_Exercise details_
Each line of the listing where the string "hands" appears is to be identified and copied.

_Supplied entries_
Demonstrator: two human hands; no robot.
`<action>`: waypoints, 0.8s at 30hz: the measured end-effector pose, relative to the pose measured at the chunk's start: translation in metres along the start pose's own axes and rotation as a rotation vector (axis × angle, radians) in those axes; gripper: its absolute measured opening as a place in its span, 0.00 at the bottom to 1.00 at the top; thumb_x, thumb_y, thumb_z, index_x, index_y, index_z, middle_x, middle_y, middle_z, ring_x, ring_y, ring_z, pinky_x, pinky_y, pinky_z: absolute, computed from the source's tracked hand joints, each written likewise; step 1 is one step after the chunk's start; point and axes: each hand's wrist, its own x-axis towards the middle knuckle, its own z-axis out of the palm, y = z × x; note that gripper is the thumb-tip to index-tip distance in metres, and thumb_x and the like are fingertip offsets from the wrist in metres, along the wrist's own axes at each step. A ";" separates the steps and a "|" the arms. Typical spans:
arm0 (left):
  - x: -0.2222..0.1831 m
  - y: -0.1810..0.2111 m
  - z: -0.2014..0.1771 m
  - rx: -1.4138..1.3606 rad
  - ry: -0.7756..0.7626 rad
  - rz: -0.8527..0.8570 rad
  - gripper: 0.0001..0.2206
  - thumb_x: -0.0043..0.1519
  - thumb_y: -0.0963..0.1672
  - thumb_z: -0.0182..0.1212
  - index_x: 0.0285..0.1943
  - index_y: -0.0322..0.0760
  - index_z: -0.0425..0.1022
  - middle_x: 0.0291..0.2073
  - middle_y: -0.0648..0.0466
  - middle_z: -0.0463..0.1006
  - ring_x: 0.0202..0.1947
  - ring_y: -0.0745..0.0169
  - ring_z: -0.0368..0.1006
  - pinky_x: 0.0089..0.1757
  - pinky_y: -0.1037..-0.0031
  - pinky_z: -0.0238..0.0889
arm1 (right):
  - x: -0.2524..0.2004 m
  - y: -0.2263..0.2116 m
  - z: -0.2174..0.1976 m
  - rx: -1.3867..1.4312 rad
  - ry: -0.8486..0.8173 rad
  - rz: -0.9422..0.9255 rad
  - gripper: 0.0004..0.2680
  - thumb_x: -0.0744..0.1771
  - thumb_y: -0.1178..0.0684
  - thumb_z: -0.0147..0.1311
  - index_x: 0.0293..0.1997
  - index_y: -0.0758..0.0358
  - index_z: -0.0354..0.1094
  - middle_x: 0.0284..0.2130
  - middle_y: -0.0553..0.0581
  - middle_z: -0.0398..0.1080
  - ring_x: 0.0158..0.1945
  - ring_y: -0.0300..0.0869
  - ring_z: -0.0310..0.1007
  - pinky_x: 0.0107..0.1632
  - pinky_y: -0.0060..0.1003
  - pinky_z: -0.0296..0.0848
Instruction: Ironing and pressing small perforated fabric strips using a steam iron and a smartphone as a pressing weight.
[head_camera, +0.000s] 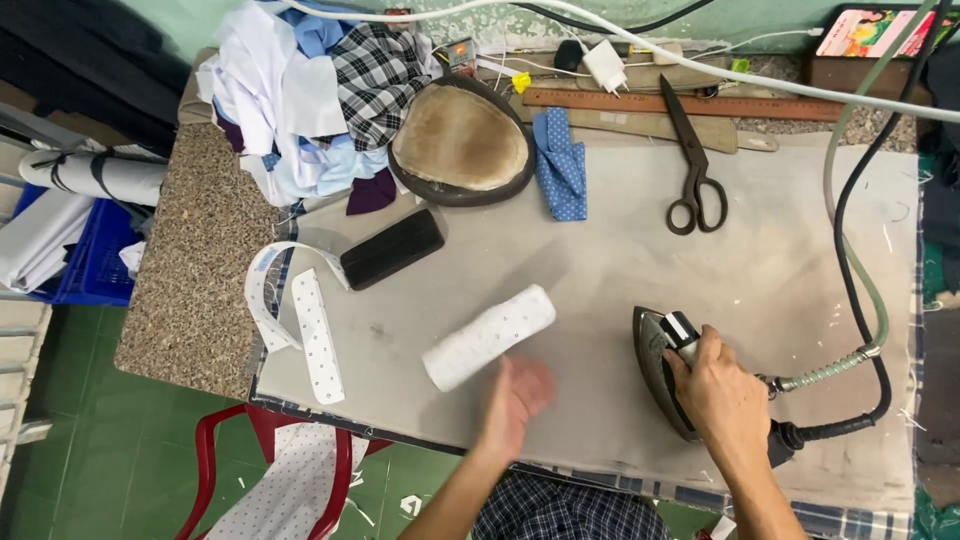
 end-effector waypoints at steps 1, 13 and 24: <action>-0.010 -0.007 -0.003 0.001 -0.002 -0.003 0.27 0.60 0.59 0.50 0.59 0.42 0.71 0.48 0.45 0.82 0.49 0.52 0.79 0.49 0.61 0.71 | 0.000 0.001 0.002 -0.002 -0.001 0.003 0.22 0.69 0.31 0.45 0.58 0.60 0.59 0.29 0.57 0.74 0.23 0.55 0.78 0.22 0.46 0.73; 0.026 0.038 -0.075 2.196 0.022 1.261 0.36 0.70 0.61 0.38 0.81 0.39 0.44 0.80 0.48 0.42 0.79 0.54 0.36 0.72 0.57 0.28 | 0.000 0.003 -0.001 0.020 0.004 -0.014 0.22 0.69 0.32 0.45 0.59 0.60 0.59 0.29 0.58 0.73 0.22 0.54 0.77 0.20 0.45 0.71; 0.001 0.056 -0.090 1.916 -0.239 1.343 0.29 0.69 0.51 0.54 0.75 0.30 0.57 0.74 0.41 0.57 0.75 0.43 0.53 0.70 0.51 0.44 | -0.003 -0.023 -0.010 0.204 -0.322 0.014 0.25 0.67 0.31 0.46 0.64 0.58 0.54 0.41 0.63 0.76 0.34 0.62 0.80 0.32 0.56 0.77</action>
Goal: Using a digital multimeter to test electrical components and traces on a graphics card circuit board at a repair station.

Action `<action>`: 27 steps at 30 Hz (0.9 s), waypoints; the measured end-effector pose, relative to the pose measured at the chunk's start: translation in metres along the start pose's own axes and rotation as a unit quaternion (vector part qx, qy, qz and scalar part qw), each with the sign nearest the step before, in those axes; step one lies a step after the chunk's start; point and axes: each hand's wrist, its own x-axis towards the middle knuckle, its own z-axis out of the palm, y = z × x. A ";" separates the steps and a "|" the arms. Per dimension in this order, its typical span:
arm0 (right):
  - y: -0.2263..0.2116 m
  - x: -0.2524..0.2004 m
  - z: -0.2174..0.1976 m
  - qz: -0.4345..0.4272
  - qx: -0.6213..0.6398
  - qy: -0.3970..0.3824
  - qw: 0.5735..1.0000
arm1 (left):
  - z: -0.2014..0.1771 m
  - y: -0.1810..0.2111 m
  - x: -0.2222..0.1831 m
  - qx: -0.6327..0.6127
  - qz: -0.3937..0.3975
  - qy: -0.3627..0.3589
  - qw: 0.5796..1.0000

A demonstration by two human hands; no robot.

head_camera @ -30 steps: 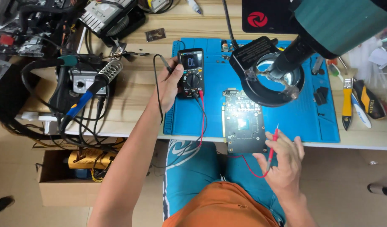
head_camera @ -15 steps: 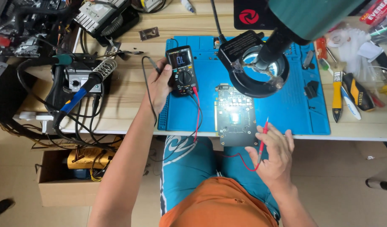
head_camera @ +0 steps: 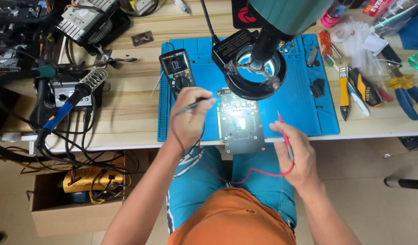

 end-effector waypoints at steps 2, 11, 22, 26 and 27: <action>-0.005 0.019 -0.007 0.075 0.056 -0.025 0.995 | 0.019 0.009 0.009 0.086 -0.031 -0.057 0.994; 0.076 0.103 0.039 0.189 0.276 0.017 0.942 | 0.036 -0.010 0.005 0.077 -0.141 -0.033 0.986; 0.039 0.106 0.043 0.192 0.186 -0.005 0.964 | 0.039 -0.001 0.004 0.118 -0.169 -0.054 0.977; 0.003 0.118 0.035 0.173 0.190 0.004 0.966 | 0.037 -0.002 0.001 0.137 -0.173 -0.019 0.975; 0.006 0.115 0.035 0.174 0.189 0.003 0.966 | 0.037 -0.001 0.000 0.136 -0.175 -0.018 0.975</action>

_Response to the task_
Demonstrator: two human hands; no robot.
A demonstration by two human hands; no robot.

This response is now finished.